The Lotus AVT system is an electronically controlled, hydraulically operated system that allows the control of individual valve lift profiles by a digital signal processor based controller. AVT allows the user, via a PC to specify the desired valve lift profile per valve. The user can edit and save pre-defined valve-lift profiles from a selection of profiles stored on hard disk, or generate, edit and save user defined profiles. Thus, it provides a flexible research and development tool with which to control the lift and timing of the valves, whilst still allowing conventional valve acceleration and velocity characteristics to be obtained.
Conventional camshafts are replaced with hydraulically operated actuators and proportional electro-hydraulic servo valves.
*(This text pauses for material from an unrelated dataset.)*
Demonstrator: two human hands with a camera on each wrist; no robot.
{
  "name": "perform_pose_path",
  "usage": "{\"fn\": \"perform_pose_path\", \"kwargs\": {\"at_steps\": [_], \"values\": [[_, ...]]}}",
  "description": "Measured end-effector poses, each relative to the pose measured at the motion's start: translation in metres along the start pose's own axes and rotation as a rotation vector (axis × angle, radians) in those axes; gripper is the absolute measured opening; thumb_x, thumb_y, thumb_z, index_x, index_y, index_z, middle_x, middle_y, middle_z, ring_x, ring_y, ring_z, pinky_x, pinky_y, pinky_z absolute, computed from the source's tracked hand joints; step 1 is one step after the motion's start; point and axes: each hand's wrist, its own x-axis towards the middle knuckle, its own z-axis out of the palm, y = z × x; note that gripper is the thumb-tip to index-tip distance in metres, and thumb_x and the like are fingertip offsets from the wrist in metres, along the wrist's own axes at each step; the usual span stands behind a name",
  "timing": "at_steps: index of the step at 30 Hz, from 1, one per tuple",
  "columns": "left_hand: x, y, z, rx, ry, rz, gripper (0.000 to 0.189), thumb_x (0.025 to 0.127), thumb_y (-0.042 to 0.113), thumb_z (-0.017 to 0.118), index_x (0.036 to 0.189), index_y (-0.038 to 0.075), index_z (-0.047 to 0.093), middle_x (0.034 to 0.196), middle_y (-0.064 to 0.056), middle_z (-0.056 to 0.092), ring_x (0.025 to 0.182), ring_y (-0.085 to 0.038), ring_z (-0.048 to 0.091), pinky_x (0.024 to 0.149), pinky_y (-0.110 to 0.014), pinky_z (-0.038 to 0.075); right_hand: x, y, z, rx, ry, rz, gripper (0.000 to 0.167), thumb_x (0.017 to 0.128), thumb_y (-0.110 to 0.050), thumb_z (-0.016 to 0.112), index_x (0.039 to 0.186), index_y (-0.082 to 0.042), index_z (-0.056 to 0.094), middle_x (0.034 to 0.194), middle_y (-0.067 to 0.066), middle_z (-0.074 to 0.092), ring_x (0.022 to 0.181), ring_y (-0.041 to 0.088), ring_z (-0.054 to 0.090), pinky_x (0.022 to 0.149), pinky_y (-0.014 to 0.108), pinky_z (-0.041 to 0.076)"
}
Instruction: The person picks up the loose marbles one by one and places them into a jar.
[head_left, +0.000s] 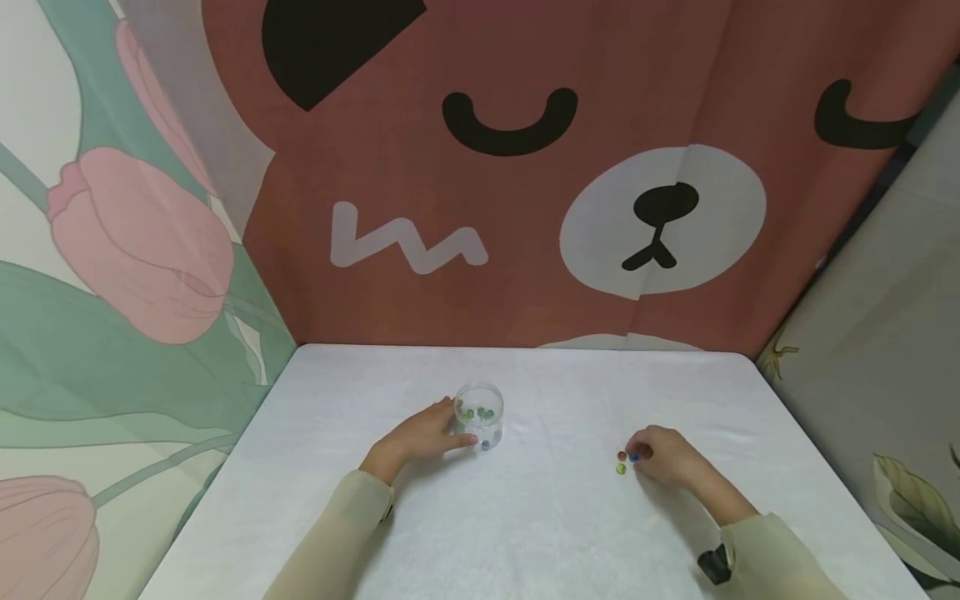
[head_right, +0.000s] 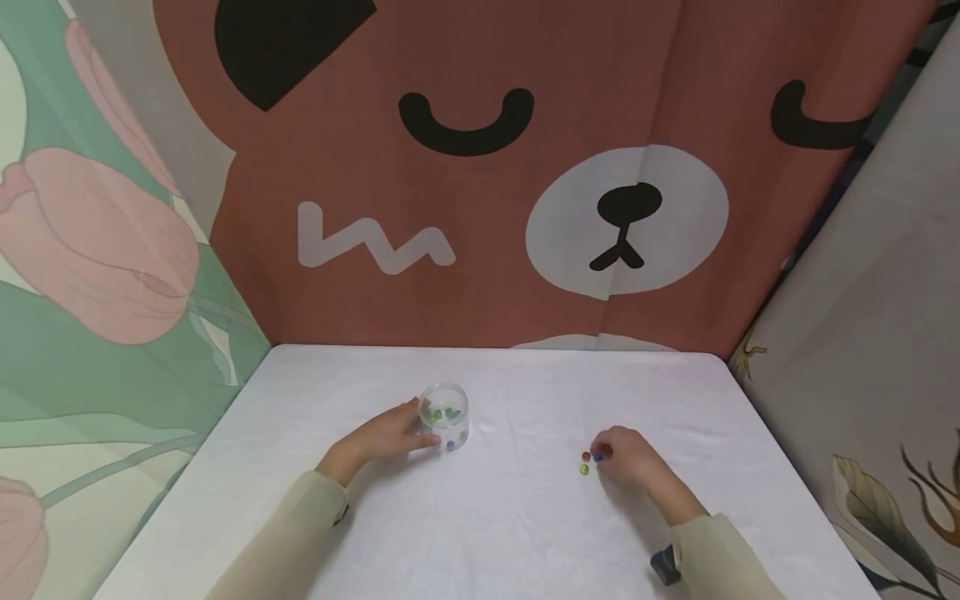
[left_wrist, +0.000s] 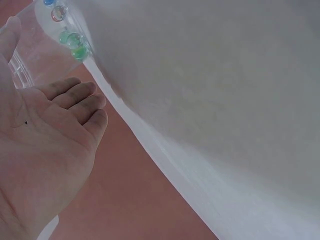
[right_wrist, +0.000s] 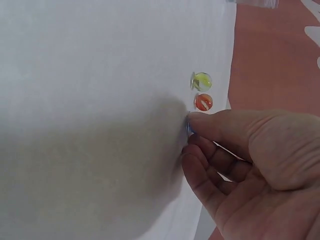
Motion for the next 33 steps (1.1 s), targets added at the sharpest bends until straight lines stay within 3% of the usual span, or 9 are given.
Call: {"fn": "perform_pose_path", "kwargs": {"at_steps": [10, 13, 19, 26, 33], "values": [[0.002, -0.002, 0.0, -0.006, -0.002, 0.017, 0.098, 0.089, 0.063, 0.067, 0.16, 0.008, 0.03, 0.163, -0.021, 0.029, 0.152, -0.036, 0.027, 0.122, -0.054, 0.026, 0.0, -0.003, -0.006, 0.003, 0.002, 0.041, 0.01, 0.085, -0.001, 0.07, 0.091, -0.009, 0.072, 0.088, 0.001, 0.067, 0.084, 0.017, 0.057, 0.075, 0.036, 0.048], [0.002, -0.002, 0.001, -0.005, -0.005, 0.012, 0.098, 0.088, 0.064, 0.067, 0.16, 0.008, 0.029, 0.163, -0.021, 0.028, 0.152, -0.035, 0.027, 0.122, -0.054, 0.025, -0.001, -0.006, -0.012, 0.055, -0.015, 0.079, 0.008, 0.088, -0.005, 0.069, 0.094, -0.008, 0.074, 0.093, 0.002, 0.068, 0.085, 0.017, 0.057, 0.073, 0.034, 0.049], [0.002, -0.003, 0.001, -0.008, -0.001, 0.006, 0.1, 0.087, 0.067, 0.066, 0.16, 0.01, 0.03, 0.164, -0.02, 0.028, 0.152, -0.034, 0.026, 0.122, -0.053, 0.025, -0.001, -0.012, -0.021, 0.331, -0.128, 0.179, 0.019, 0.094, -0.011, 0.068, 0.109, 0.0, 0.074, 0.106, 0.008, 0.073, 0.088, 0.016, 0.062, 0.075, 0.033, 0.054], [0.002, -0.002, 0.001, -0.008, 0.001, 0.008, 0.098, 0.087, 0.066, 0.067, 0.16, 0.011, 0.03, 0.163, -0.021, 0.029, 0.152, -0.035, 0.026, 0.122, -0.054, 0.025, 0.005, -0.004, -0.019, 0.818, -0.263, 0.132, 0.039, 0.101, -0.012, 0.062, 0.127, 0.017, 0.059, 0.11, 0.013, 0.073, 0.094, 0.012, 0.068, 0.083, 0.027, 0.058], [0.002, -0.003, 0.002, -0.006, 0.0, 0.001, 0.098, 0.088, 0.065, 0.067, 0.16, 0.01, 0.029, 0.164, -0.02, 0.028, 0.152, -0.035, 0.026, 0.122, -0.054, 0.025, 0.011, -0.012, -0.019, 1.041, -0.311, 0.1, 0.04, 0.101, -0.006, 0.059, 0.131, 0.02, 0.054, 0.109, 0.009, 0.073, 0.095, 0.009, 0.068, 0.084, 0.022, 0.058]]}}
A double-acting hydraulic actuator is fixed to the cylinder head and co-axially aligned with the engine valve. The actuators hydraulic piston is directly attached to the engine valve and a displacement transducer is connected to the top of the piston enabling the position of the valve to be accurately monitored.
A hydraulic power pack supplies pressurised hydraulic fluid to the electro-hydraulic servo valves which proportionally control the flow of hydraulic fluid to either the top or bottom of the actuator piston. This enables control of the velocity, timing and lift displacement of the engine valves for each individual crankshaft degree of rotation.
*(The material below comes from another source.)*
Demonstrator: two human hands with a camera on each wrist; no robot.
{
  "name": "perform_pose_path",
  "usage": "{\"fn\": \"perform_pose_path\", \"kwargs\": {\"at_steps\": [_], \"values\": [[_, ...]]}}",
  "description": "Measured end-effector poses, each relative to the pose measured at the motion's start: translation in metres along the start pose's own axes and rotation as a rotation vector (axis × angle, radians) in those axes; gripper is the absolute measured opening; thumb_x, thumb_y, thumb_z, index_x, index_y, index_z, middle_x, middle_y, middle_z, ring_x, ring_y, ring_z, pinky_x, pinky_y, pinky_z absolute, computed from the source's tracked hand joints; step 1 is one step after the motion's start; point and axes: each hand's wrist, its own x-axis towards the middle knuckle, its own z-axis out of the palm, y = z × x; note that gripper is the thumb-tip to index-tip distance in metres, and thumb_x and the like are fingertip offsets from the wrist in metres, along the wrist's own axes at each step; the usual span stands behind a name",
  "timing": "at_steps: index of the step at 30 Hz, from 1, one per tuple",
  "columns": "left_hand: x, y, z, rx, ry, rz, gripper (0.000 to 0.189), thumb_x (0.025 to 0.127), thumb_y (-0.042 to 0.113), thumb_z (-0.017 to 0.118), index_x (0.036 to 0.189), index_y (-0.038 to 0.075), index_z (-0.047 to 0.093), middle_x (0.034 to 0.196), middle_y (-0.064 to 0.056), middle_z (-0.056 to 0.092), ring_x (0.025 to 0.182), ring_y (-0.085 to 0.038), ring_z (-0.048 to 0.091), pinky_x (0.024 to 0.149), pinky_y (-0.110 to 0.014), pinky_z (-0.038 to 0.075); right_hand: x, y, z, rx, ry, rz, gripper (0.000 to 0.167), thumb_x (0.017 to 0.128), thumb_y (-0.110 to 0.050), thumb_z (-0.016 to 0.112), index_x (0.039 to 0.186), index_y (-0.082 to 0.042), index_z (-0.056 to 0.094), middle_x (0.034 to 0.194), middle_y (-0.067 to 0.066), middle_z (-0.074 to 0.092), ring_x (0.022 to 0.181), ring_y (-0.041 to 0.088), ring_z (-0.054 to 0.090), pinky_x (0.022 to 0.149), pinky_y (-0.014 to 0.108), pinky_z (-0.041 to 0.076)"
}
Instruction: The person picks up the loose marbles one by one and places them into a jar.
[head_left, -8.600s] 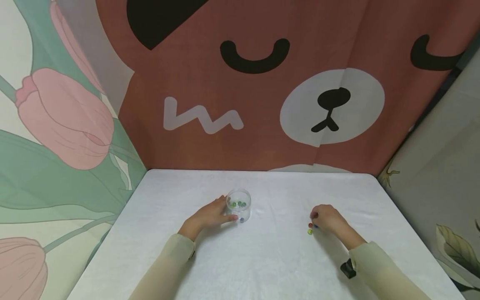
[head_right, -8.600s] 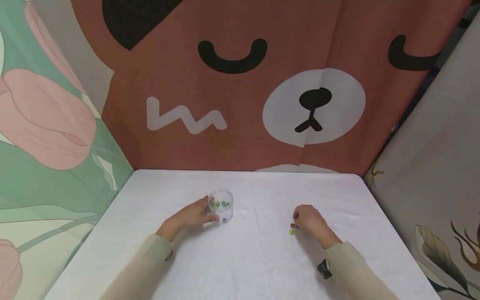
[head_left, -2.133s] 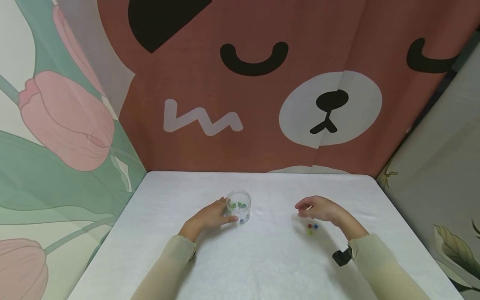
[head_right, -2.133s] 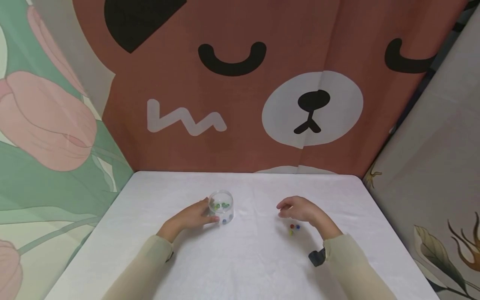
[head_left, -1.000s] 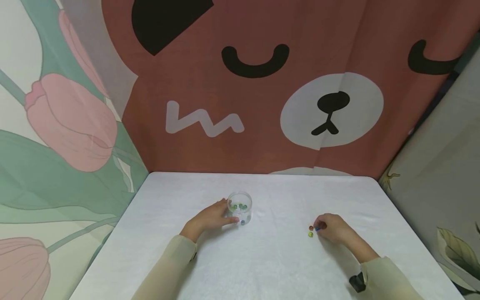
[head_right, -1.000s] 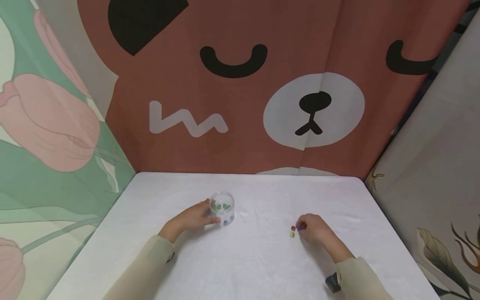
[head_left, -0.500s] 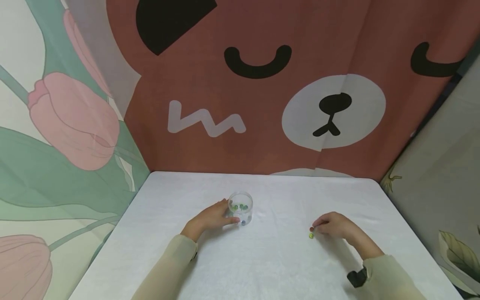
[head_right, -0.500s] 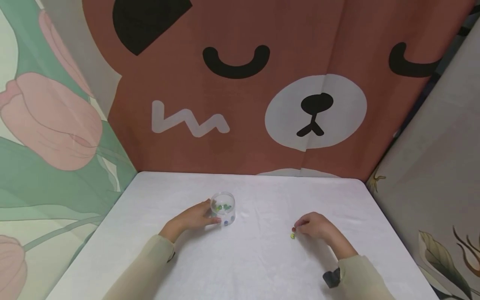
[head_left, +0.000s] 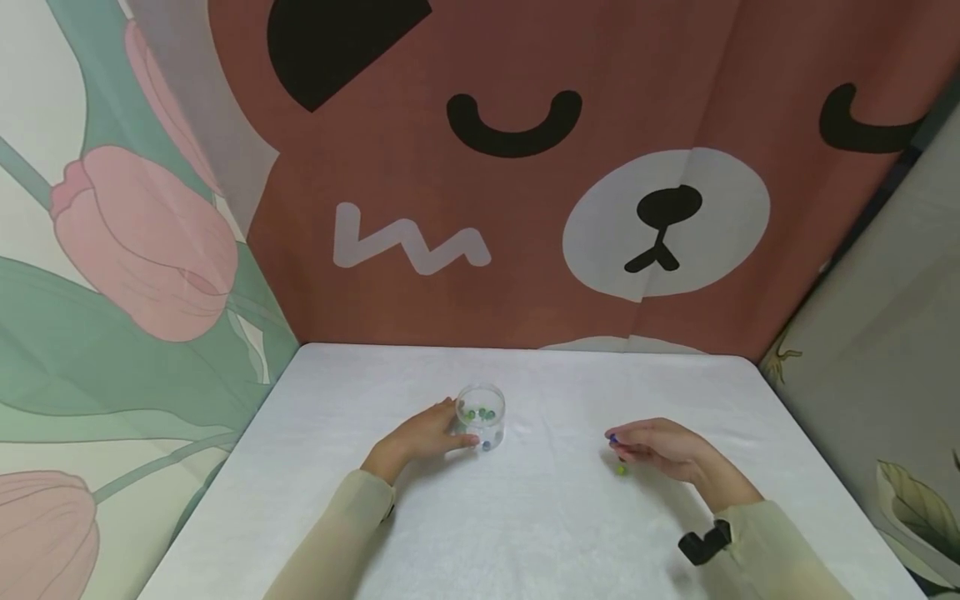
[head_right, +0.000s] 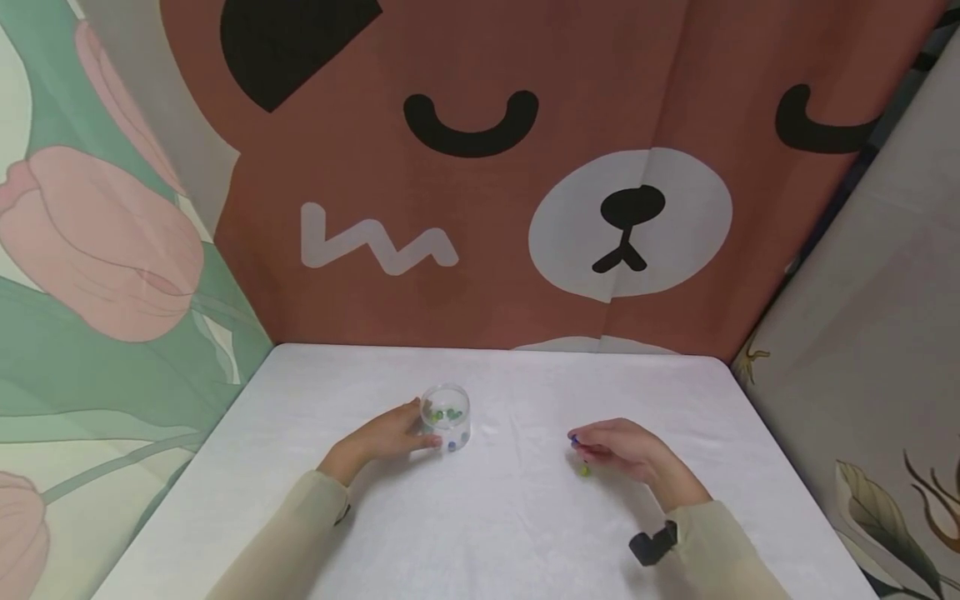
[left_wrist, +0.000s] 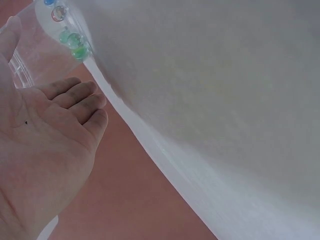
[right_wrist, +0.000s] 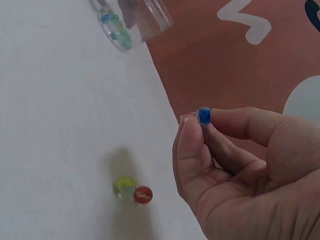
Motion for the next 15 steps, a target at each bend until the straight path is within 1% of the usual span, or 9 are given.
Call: {"fn": "perform_pose_path", "kwargs": {"at_steps": [4, 8, 10, 15], "values": [[0.0, 0.0, 0.0, -0.003, 0.002, -0.001, 0.098, 0.088, 0.065, 0.066, 0.161, 0.011, 0.029, 0.164, -0.019, 0.028, 0.152, -0.034, 0.026, 0.122, -0.054, 0.025, 0.004, -0.007, 0.008, 0.029, -0.043, -0.008, 0.042, 0.103, -0.005, 0.056, 0.134, 0.022, 0.05, 0.106, 0.006, 0.073, 0.094, 0.008, 0.068, 0.083, 0.021, 0.057], [0.0, 0.001, 0.0, -0.005, 0.003, -0.005, 0.099, 0.088, 0.066, 0.066, 0.161, 0.011, 0.029, 0.164, -0.019, 0.028, 0.152, -0.034, 0.026, 0.122, -0.054, 0.025, 0.011, -0.014, 0.017, 0.048, -0.047, 0.0, 0.041, 0.103, -0.006, 0.056, 0.133, 0.021, 0.05, 0.103, 0.005, 0.074, 0.095, 0.01, 0.07, 0.083, 0.021, 0.057], [-0.001, 0.001, 0.0, -0.003, 0.003, -0.007, 0.099, 0.088, 0.066, 0.066, 0.161, 0.01, 0.029, 0.164, -0.019, 0.028, 0.152, -0.034, 0.026, 0.122, -0.054, 0.025, 0.014, -0.017, 0.021, 0.053, -0.037, 0.005, 0.039, 0.103, -0.006, 0.057, 0.132, 0.02, 0.053, 0.1, 0.005, 0.074, 0.093, 0.01, 0.07, 0.083, 0.021, 0.058], [0.0, 0.001, 0.0, 0.004, 0.002, -0.009, 0.099, 0.088, 0.066, 0.065, 0.16, 0.01, 0.029, 0.164, -0.019, 0.028, 0.153, -0.034, 0.025, 0.122, -0.053, 0.024, 0.022, -0.026, 0.03, 0.048, -0.039, 0.003, 0.039, 0.103, -0.005, 0.057, 0.131, 0.02, 0.053, 0.099, 0.005, 0.074, 0.09, 0.008, 0.07, 0.083, 0.021, 0.058]]}}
The control parameters of the system are accessed via a graphical user interface program on a PC which communicates with the AVT Controller.
The system employs a phase advanced P/D controller to detect and correct automatically the actual measured displacement towards achieving the desired displacement. The system operation is continuously monitored to identify potential malfunctions such as hydraulic pressure loss, crank or valve position signal loss, and potential valve to piston or valve to valve clash scenarios. A desired valve lift profile can be defined via the Lotus Engine Valve Profile Generator software (EVPG) which is communicated to the AVT Controller via a PC based user interface. It is possible to vary the opening and closing points of a profile individually in one-degree increments, and the maximum lift is adjustable to any valid figure between 0.01mm and the maximum travel of the actuator. Each engine valve is controlled individually. A library of many thousands of user specified lift profiles can be established by the user for use in their engine
test programs. From this library the user can select up to 256 lift profiles, that can be applied to any engine valve, for use in any given engine test session and each of these profiles can also be phase advanced or retarded +/- 128 degrees. If required, whilst the engine is running, a lift profile may be changed or modified every engine cycle and can contain as many lift events as are physically possible to implement. For example an engine can be configured to swap between two and four stroke combustion on alternate cycles if required. This allows the user to change a profile quickly and to observe its effects on exhaust emissions and engine performance, using standard test cell monitoring equipment. For a four stroke cycle a lift demand is specified as 720 lift points. ie. one lift increment for every degree of crankshaft rotation.
A crankshaft encoder provides the crank position and LVDTs provide the individual engine valve displacements to the AVT controller, these signals are compared to the demanded profile, approximately every 100 microseconds, as part of the feedback control loop and actuator demand signals are sent to the servo valve.